Sozialistische Zeitung |
Der neue Gesetzentwurf zum Staatsbürgerschaftsrecht ist einer Kungelrunde zwischen SPD- und FDP-
Spitzenpolitikern entsprungen. Unter dem Druck der CDU-Kampagne gegen "Doppelbürger" ist die SPD
zurückgewichen, und die Grünen haben nicht das Rückgrat, dagegen anzugehen. Hier in Deutschland lebende Erwachsene
werden nach dem Wortlaut des neuen Entwurfs im Regelfall nun doch nicht das Recht haben, nach der Erwerbung der deutschen
Staatsangehörigkeit eine andere Staatsangehörigkeit zu behalten. Mit 18 sollen sie sich für die deutsche oder für die
andere Staatsangehörigkeit entscheiden und mit 23 nachweisen, daß letztere abgelegt ist.
"Rot"-Grün hat es versäumt, für den eigenen Vorschlag zu mobilisieren. Die Regierungsparteien haben der CDU
die Straße überlassen. Doch jetzt wird die zweite Runde eingeläutet. Der ehemalige "Zukunfts"minister und
heutige NRW-CDU-Vorsitzende Jürgen Rüttgers hat eine Verfassungsklage angekündigt. Auch die geschrumpfte
Reformleiche wird von rechts zum Zankapfel gemacht.
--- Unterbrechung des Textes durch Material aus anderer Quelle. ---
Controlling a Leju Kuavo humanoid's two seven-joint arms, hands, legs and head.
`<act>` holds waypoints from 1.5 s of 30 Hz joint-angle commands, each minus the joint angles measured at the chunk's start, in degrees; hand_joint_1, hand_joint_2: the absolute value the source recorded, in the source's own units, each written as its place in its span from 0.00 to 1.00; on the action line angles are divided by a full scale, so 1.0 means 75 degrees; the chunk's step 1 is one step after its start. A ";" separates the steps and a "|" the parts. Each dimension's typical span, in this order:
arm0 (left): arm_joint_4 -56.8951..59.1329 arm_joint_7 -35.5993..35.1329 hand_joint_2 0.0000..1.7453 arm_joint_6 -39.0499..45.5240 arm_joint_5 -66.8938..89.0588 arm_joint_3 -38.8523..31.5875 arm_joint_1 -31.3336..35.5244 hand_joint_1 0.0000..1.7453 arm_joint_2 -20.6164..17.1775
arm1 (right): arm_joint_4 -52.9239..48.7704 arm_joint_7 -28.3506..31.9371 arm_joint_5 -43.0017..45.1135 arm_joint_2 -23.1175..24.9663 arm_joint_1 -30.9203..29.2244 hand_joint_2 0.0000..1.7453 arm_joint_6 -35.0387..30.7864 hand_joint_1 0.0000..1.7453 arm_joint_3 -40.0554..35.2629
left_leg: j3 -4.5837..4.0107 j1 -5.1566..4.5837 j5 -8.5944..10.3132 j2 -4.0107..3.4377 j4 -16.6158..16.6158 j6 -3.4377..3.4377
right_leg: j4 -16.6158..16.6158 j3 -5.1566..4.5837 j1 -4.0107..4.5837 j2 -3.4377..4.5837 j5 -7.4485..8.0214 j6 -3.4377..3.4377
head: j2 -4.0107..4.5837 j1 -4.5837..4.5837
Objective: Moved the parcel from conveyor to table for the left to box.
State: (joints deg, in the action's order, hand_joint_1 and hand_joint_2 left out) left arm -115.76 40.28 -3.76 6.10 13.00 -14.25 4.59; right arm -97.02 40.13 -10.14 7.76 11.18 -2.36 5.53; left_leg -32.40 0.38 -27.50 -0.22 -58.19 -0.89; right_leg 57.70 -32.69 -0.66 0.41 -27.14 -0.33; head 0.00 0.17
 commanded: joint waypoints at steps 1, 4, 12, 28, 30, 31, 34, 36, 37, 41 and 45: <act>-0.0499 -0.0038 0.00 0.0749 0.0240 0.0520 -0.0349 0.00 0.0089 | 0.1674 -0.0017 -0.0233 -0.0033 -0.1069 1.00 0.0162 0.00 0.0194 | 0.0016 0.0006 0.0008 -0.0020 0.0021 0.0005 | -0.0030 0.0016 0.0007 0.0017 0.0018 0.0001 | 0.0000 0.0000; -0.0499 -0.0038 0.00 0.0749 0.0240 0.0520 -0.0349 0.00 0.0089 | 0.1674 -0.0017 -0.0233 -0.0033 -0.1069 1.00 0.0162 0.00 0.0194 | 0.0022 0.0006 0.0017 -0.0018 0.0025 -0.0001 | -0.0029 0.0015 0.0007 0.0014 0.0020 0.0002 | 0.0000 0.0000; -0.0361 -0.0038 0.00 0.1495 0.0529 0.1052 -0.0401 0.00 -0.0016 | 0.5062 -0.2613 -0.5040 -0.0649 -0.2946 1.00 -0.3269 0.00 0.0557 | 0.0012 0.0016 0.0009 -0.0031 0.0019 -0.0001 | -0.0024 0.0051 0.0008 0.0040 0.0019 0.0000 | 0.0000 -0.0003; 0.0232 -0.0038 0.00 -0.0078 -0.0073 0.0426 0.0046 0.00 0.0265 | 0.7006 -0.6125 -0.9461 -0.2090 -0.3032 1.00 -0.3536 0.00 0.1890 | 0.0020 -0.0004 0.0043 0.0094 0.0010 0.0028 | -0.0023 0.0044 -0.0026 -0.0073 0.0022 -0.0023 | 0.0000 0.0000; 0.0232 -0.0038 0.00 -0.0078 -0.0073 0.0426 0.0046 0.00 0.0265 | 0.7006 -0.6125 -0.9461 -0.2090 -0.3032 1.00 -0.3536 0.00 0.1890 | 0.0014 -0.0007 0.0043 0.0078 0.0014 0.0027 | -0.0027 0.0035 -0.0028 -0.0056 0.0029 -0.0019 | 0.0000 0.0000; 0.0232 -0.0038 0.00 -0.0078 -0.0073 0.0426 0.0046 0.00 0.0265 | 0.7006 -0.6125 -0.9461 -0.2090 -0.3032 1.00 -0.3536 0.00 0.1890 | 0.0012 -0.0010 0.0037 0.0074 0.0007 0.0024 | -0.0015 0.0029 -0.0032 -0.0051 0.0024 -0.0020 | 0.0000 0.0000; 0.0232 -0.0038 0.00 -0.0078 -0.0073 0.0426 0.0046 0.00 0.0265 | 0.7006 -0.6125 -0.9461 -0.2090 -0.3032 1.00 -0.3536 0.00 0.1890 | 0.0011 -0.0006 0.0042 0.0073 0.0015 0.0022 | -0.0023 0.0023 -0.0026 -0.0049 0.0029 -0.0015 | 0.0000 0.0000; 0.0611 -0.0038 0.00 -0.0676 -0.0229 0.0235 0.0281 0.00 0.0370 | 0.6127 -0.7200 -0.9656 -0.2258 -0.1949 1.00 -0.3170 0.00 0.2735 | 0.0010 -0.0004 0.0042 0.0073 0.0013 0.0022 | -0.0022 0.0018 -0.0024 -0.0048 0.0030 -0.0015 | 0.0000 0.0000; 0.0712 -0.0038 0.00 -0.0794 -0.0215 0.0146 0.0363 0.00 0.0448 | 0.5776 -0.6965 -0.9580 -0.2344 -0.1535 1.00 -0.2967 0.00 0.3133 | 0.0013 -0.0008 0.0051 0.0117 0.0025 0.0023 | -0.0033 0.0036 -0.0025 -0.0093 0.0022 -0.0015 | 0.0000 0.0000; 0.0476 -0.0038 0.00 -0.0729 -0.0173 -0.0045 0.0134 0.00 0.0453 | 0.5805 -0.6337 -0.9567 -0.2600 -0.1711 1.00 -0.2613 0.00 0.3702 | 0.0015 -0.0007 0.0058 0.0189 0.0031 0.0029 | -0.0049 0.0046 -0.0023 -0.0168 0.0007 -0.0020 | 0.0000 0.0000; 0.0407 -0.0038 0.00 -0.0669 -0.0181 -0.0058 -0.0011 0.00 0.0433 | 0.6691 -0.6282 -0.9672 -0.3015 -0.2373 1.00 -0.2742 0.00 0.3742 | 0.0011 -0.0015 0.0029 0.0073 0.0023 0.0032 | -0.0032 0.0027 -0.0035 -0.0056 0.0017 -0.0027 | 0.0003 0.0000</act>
Vorwand dafür ist, daß der neue Entwurf keine Sanktionen vorsieht, falls jemand seine alte Staatsbürgerschaft einfach
behält. In Wirklichkeit geht es darum, daß auch der neue Entwurf das alte Blutrecht wenigstens an einem Punkt durch ein
menschenwürdigeres Prinzip ersetzt: In Deutschland geborene Kinder "ausländischer" Eltern sollen künftig
automatisch neben der anderen auch die deutsche Staatsbürgerschaft erhalten. Trotz aller Einschränkungen - z.B. daß ein
Elternteil mindestens acht Jahre aufenthaltsberechtigt oder mindestens seit drei Jahren unbefristet aufenthaltsberechtigt sein muß - ist das
ein rotes Tuch für die braune und die schwarze Reaktion.
Darum bleibt die gesellschaftliche Debatte polarisiert: dafür oder dagegen. Das ist erfahrbar, in der U-Bahn, am Arbeitsplatz, bei
Gesprächen mit Nachbarn und Bekannten. Es bringt nichts, dieser Polarisierung auszuweichen, auch nicht wegen der eklatanten
Mängel des neuen Entwurfs. Eigentlich ist es längst Zeit,dafür auf die Straße zu gehen, aber auch mit weitergehenden
Forderungen wie Bleiberecht für alle.